Выбрать главу

‘Laurana!’ riep hij, al wist hij best dat ze hem niet kon horen boven het tumult uit. Verwoed om zich heen slaand met zijn zwaard creëerde hij een pad voor zichzelf. Een rondvliegende rotssplinter sneed in zijn wang. Hij voelde warm bloed langs zijn hals sijpelen, maar zowel het bloed als de pijn waren onwerkelijk en snel vergeten terwijl hij, vechtend om haar te bereiken, sloeg, stak en schopte naar de rondrennende draconen. Keer op keer kwam hij vlak bij haar, om vervolgens door de massa te worden meegevoerd.

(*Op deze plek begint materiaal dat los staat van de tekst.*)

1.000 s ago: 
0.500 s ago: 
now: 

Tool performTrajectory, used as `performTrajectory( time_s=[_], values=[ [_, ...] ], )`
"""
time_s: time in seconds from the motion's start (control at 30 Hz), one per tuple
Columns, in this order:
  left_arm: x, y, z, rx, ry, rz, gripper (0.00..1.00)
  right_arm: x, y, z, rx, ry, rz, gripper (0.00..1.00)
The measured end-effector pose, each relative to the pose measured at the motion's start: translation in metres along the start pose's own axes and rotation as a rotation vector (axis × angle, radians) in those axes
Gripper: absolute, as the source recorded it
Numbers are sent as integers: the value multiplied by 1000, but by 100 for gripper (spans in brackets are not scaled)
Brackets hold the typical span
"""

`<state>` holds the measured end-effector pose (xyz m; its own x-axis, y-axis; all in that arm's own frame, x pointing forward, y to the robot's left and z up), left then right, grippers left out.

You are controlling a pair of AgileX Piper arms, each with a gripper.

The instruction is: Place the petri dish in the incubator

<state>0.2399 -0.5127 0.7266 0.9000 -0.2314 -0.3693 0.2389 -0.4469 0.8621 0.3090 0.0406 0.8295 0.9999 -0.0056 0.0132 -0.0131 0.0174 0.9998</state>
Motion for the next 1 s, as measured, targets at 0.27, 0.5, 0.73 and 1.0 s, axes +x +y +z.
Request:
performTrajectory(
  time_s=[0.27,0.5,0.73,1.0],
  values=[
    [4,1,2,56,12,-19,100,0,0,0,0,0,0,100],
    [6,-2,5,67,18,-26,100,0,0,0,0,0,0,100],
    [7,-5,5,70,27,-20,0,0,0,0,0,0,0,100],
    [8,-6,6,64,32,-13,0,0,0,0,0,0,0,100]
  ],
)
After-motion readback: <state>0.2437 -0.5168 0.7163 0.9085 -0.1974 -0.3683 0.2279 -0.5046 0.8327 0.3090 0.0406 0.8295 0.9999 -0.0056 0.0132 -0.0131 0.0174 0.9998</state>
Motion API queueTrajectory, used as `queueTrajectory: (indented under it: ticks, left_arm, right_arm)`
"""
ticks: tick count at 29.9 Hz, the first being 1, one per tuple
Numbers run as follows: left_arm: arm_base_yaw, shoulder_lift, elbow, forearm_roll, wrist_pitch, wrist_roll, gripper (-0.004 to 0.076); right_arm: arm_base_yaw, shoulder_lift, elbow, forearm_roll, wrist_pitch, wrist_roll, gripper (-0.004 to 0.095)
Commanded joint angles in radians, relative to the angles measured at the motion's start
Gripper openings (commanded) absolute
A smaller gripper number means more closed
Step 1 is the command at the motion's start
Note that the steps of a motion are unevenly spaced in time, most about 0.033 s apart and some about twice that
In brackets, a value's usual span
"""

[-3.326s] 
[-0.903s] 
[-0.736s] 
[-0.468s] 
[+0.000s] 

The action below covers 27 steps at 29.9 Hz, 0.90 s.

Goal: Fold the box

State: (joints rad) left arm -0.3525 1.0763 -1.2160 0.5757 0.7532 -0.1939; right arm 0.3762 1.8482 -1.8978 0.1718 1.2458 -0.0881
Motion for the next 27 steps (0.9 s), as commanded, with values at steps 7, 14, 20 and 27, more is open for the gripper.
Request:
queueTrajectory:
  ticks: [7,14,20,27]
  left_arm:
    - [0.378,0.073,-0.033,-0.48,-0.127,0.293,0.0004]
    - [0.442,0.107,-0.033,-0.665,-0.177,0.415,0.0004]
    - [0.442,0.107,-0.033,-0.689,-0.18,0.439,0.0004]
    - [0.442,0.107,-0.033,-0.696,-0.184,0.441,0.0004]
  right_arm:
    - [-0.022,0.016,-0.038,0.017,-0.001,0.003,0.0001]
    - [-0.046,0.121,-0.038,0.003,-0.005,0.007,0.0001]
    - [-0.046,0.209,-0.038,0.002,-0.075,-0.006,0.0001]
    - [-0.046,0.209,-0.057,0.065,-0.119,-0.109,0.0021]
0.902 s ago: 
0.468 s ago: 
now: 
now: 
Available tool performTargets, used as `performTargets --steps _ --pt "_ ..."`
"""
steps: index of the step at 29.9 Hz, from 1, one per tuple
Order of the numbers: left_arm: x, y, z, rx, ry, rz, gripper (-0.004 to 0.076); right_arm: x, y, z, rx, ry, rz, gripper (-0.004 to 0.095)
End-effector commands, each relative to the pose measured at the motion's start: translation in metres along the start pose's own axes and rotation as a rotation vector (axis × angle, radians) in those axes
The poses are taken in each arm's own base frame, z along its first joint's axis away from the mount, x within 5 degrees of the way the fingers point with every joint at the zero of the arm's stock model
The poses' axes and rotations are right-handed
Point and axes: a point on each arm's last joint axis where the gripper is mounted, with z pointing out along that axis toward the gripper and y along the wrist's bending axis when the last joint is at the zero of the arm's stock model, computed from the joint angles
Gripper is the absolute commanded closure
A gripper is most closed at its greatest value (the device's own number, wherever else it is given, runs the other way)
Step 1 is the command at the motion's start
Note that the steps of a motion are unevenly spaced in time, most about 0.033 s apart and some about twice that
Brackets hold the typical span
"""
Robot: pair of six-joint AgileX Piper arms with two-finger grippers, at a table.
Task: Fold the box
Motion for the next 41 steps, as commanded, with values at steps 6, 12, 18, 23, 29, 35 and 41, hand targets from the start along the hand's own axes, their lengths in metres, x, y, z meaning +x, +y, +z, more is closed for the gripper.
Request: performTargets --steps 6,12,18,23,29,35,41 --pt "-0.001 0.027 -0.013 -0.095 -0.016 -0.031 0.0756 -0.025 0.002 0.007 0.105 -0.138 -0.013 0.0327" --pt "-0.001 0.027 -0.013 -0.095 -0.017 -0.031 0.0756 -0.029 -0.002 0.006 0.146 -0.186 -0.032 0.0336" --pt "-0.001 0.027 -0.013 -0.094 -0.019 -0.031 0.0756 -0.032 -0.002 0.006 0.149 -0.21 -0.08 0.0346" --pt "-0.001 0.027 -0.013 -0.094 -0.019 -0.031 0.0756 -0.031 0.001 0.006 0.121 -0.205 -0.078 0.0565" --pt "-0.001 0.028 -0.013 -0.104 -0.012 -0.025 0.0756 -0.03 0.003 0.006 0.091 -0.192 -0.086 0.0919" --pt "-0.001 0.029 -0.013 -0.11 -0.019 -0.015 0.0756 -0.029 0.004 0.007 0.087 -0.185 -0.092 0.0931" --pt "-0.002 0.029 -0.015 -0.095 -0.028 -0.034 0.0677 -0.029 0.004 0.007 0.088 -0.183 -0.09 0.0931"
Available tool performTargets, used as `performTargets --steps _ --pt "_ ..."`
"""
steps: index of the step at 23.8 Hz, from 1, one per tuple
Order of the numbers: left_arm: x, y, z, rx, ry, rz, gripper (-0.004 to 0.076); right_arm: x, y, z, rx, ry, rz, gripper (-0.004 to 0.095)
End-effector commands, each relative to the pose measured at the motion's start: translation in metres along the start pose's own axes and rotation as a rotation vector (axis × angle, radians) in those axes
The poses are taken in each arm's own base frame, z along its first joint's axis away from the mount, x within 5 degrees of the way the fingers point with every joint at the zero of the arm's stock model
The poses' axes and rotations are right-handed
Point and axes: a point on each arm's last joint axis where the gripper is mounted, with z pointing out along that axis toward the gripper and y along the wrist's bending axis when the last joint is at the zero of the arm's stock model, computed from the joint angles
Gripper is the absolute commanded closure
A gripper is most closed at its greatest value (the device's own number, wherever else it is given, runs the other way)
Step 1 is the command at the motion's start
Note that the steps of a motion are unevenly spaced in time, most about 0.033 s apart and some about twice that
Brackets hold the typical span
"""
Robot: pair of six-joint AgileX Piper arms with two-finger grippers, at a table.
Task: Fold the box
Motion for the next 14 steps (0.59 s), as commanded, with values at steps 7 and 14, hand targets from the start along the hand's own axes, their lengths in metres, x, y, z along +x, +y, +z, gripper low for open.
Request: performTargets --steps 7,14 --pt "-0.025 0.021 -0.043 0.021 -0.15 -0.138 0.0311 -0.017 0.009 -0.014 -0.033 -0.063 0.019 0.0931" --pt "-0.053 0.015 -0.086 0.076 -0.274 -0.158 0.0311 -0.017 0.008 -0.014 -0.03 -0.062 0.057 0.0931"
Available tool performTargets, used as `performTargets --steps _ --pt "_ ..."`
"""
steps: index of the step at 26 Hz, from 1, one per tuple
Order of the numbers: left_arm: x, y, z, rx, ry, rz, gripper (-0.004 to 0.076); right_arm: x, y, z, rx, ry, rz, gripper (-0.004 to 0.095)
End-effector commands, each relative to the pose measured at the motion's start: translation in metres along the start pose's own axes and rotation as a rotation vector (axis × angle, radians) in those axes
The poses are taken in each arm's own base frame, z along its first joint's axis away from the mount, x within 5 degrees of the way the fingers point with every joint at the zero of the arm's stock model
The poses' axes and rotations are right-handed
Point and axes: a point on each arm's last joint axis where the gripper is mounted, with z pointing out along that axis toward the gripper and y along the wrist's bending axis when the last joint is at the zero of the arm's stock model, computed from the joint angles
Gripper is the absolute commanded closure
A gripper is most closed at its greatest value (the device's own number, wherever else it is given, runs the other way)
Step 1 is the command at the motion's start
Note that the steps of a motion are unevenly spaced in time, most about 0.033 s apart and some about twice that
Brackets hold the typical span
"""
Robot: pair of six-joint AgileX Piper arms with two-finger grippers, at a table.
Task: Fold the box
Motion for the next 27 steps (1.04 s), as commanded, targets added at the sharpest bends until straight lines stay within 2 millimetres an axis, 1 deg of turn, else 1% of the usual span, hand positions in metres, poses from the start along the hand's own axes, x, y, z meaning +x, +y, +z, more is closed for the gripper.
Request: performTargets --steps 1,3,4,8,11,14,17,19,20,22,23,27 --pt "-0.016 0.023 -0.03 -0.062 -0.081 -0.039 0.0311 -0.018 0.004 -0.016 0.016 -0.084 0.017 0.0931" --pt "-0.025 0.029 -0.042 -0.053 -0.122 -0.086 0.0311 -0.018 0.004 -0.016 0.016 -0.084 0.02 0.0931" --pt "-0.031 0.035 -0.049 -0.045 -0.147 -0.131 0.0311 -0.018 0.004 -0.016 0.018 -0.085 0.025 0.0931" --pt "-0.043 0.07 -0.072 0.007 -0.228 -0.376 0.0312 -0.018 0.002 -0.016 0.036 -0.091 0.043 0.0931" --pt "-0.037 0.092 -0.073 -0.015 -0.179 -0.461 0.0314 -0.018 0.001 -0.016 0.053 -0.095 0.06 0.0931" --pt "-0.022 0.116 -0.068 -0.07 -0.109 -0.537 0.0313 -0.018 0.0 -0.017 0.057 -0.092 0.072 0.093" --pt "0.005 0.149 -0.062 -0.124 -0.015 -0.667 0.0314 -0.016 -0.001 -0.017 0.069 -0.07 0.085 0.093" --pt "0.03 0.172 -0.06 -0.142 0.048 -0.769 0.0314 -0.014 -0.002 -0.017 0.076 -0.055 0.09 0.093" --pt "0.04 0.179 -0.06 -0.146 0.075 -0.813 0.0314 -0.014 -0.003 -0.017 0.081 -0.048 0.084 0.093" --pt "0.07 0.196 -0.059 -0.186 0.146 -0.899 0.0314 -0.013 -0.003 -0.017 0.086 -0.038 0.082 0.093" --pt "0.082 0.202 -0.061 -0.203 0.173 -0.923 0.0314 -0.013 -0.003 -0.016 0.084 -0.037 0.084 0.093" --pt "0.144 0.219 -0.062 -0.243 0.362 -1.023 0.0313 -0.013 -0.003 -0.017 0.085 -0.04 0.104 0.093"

Bij de deur van een van de wachtzalen hield ze zich de draconen van het lijf. Ze hanteerde Kitiara’s zwaard met de vaardigheid die ze in de loop van de eindeloze maanden van oorlog had opgedaan. Tanis wist haar bijna te bereiken toen ze haar aanvallers had gedood en even bleef staan.

‘Laurana, wacht!’ schreeuwde hij boven het kabaal uit.

Ze hoorde hem. Vanaf de rand van de maanverlichte zaal keek ze hem met een kalme, vastberaden blik in haar ogen aan.

‘Vaarwel, Tanis,’ riep ze hem in het elfs toe. ‘Ik ben je mijn leven verschuldigd, maar niet mijn ziel.’

Met die woorden draaide ze zich om en liet hem achter. Ze stapte de wachtzaal binnen en werd opgeslokt door de duisternis.

Een stuk van het plafond van de tempel viel met een smak op de grond, en een regen van puin daalde op Tanis neer. Even bleef hij haar doodmoe staan nastaren. Er sijpelde bloed in zijn oog. Afwezig veegde hij het weg, en opeens barstte hij in lachen uit. Hij lachte tot zijn tranen zich met het bloed vermengden. Toen vermande hij zich, greep zijn met bloed besmeurde zwaard steviger vast en verdween achter haar aan in de duisternis.

‘Door deze gang zijn ze weggerend, Raist... Raistlin.’ Caramon struikelde over de naam van zijn broer. Op de een of andere manier paste die oude bijnaam niet meer bij deze in het zwart gehulde, zwijgende man.

Ze stonden naast het bureau van de cipier, vlak bij het lichaam van de dode kobold. Overal om hen heen gebeurde er iets heel geks met de muren: ze bewogen, verbrokkelden, verschoven, veranderden. De aanblik vervulde Caramon met een vaag soort angst, als een nachtmerrie waarvan hij zich niets kon herinneren. Daarom hield hij zijn blik strak gericht op zijn broer, en dankbaar klampte hij zich vast aan diens magere arm. Die was tenminste nog van vlees en bloed, iets echts te midden van een angstaanjagende droom.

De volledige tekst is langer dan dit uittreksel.